Nia mengatakan anaknya itu merupakan lulusan SLB Bahagia Kota Tasikmalaya, dia lulus tahun 2023 lalu. "Awalnya masuk SD seperti biasa, tapi kasihan, dia minder akhirnya masuk ke SLB," kata Nia yang sehari-hari berjualan kue keliling kampung.

Pipih Suparmi guru SLB Bahagia mengatakan sejak awal Sida memang menunjukkan bakatnya dalam bidang menulis. "Awalnya kita bangun dulu rasa percaya dirinya, itu memang lumayan agak sulit, apalagi kecerdasan Sida memang bagus tidak ada masalah. Nah perlahan rasa percaya dirinya bangkit, dia mulai menunjukkan ketertarikan dalam menulis dan melukis," kata Pipih.

Pipih kemudian mendorong bakat atau ketertarikan Sida itu, meski tangan Sida kesulitan untuk menulis. Akhirnya dia belajar menulis menggunakan kaki.
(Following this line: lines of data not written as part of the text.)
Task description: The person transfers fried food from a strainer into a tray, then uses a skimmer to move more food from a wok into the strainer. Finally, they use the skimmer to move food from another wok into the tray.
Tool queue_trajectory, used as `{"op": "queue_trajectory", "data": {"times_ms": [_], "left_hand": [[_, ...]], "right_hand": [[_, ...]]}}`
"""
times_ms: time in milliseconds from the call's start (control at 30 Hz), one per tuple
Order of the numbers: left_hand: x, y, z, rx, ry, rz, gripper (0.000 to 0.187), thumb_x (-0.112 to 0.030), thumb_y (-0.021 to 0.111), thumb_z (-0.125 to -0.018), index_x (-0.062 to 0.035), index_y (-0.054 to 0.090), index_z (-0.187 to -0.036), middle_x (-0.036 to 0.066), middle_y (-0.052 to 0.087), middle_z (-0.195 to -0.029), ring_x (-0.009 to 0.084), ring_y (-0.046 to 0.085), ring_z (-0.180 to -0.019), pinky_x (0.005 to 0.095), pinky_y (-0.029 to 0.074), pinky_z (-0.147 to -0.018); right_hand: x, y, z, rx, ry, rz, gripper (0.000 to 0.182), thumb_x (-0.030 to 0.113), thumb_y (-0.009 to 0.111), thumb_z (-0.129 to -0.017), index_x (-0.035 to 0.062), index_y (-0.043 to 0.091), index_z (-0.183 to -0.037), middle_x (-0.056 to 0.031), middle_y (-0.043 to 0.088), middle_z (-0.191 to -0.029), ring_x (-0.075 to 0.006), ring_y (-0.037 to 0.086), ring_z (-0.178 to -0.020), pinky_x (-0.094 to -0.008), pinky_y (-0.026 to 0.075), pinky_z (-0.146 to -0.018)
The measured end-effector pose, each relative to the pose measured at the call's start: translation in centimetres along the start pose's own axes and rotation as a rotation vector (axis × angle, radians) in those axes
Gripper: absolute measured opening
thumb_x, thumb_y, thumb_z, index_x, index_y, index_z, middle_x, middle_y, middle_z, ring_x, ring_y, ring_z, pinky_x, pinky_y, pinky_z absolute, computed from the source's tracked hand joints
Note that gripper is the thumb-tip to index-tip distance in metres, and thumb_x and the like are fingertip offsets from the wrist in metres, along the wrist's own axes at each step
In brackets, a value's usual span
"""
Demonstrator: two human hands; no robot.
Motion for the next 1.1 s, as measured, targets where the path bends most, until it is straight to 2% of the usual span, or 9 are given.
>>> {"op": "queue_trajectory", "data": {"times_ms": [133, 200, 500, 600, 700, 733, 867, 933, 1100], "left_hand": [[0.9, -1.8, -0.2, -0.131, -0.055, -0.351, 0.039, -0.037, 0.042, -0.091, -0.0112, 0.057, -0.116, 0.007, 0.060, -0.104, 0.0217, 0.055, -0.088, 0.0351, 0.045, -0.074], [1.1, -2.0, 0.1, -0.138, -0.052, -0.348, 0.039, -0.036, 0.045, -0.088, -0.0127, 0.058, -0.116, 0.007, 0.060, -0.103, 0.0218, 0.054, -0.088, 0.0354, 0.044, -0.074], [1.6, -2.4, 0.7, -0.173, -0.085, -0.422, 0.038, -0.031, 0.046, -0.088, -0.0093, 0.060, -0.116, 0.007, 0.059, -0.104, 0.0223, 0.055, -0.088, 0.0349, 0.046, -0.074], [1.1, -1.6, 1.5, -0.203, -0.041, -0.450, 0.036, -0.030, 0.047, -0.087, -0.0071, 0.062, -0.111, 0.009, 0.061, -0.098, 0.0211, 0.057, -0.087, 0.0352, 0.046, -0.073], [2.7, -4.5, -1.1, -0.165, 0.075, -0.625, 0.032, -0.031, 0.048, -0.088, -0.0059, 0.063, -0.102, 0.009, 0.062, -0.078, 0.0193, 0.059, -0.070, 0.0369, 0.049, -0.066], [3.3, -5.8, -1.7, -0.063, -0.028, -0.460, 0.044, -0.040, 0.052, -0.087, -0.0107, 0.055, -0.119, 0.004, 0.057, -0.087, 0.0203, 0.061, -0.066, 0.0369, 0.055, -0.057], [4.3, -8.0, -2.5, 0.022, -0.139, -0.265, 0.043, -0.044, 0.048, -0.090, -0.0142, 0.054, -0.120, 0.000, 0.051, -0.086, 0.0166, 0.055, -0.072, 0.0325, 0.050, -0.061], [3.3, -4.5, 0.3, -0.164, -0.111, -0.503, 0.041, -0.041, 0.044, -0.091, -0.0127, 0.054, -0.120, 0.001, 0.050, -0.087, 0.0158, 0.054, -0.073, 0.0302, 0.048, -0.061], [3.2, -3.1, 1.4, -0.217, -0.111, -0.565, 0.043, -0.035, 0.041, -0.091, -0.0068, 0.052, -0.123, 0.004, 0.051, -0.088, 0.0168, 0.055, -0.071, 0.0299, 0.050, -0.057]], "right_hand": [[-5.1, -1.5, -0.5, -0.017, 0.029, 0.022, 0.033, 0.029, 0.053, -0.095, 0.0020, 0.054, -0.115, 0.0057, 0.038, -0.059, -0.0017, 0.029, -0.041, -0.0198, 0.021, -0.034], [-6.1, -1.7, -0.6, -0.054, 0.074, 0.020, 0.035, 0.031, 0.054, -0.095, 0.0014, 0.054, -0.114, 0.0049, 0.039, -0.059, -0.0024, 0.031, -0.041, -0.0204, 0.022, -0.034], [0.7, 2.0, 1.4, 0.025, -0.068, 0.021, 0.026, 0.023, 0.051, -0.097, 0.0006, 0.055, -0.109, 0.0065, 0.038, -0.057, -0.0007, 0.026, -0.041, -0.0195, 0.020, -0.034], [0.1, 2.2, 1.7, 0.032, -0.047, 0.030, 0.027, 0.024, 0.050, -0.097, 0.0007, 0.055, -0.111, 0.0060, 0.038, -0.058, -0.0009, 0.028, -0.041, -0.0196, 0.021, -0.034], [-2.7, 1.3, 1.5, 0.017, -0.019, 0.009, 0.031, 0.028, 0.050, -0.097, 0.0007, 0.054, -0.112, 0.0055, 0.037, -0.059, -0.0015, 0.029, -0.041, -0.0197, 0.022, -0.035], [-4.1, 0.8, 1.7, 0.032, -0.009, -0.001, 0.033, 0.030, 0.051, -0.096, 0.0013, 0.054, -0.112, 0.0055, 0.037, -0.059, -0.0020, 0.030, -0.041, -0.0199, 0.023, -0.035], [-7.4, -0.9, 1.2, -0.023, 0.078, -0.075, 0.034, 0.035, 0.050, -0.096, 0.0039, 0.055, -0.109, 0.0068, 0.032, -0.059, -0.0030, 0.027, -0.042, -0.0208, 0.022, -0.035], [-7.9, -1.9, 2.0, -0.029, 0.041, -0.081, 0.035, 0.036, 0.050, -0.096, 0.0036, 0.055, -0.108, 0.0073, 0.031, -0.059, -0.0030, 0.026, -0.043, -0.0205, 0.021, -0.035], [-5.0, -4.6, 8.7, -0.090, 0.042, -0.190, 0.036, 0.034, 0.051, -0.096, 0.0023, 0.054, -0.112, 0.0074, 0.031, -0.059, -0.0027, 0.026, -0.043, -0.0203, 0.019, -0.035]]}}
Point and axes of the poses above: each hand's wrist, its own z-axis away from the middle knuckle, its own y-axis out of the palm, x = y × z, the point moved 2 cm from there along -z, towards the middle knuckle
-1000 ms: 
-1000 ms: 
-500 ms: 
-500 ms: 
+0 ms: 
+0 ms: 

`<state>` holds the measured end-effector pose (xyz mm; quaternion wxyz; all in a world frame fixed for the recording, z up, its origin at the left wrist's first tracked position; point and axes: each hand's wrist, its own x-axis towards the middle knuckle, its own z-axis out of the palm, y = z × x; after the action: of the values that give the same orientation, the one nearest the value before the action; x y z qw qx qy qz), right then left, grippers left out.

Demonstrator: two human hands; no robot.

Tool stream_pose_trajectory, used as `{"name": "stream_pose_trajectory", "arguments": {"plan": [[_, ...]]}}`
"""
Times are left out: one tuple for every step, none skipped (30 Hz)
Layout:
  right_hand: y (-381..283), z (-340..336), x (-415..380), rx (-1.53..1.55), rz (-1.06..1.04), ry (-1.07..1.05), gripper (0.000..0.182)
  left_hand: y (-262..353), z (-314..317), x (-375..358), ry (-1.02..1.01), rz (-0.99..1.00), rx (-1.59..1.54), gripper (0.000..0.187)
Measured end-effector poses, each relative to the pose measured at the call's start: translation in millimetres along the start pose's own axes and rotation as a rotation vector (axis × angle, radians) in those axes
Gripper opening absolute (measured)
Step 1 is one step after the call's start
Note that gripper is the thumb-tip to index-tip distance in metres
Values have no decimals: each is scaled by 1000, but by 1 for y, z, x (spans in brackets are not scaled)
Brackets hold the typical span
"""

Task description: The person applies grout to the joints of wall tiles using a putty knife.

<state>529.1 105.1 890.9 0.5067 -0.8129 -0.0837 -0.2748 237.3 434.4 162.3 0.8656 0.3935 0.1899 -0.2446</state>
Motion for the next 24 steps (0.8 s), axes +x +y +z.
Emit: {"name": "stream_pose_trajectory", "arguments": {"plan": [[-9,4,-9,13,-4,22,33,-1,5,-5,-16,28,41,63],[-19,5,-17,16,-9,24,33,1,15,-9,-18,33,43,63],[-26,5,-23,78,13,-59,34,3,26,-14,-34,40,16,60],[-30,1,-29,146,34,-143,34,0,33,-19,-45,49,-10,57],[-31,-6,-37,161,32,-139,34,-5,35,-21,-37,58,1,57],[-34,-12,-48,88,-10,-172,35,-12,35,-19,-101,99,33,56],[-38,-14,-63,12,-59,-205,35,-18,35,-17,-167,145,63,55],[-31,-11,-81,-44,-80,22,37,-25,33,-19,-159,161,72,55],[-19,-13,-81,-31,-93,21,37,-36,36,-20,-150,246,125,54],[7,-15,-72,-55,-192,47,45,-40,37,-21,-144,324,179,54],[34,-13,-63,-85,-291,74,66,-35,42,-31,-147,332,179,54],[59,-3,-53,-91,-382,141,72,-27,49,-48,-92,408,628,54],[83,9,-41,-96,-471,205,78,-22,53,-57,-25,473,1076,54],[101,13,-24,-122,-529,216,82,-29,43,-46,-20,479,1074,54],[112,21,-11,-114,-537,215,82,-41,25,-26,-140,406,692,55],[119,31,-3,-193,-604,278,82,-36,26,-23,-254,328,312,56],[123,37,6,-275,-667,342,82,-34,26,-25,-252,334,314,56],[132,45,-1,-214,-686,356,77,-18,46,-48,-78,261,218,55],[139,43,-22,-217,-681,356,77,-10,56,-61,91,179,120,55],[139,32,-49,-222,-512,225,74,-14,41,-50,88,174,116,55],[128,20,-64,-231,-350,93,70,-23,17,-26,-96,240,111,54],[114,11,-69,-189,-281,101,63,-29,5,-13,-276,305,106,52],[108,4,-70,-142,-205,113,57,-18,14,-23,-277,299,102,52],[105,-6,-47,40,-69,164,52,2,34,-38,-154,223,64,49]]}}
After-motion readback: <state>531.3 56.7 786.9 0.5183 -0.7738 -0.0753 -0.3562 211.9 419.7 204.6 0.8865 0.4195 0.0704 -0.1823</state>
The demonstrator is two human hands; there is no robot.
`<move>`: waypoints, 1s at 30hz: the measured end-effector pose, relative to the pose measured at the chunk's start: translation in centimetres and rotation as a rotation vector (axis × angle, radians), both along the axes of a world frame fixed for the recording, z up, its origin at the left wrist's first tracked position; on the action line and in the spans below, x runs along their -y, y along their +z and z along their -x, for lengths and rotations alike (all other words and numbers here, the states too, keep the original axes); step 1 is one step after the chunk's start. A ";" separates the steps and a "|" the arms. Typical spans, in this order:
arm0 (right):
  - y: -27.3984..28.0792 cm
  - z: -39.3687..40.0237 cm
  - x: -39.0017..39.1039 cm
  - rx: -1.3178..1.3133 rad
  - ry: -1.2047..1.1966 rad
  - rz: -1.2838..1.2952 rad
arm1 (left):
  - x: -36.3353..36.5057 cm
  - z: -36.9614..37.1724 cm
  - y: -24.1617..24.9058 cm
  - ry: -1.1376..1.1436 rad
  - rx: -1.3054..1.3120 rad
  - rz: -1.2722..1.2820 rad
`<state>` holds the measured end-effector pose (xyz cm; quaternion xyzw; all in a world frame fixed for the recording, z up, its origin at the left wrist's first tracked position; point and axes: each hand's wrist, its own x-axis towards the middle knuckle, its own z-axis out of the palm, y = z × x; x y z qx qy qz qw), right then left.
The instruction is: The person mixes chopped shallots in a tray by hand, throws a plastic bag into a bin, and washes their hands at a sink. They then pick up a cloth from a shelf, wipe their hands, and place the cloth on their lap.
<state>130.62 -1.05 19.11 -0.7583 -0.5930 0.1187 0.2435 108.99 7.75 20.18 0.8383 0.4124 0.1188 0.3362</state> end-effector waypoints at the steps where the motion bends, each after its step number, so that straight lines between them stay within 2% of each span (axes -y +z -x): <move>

"Ternyata dia mampu menggunakan jari kakinya, akhirnya dia mulai menulis. Awalnya dia menulis curahan hati, puisi dan sejenisnya. Terus kita semangati, sehingga akhirnya bisa membuat cerpen, kemudian membuat novel. Melukisnya juga lumayan bagus," kata Pipih.

Pipih mengaku bangga dengan pencapaian Sida melahirkan karya-karya tulis. Dia berharap semakin banyak pihak yang mendukung Sida. "Mudah-mudahan dia bisa semakin maju, jadi penulis hebat sehingga bisa membantu keluarganya, atau minimal bisa mandiri," kata Pipih.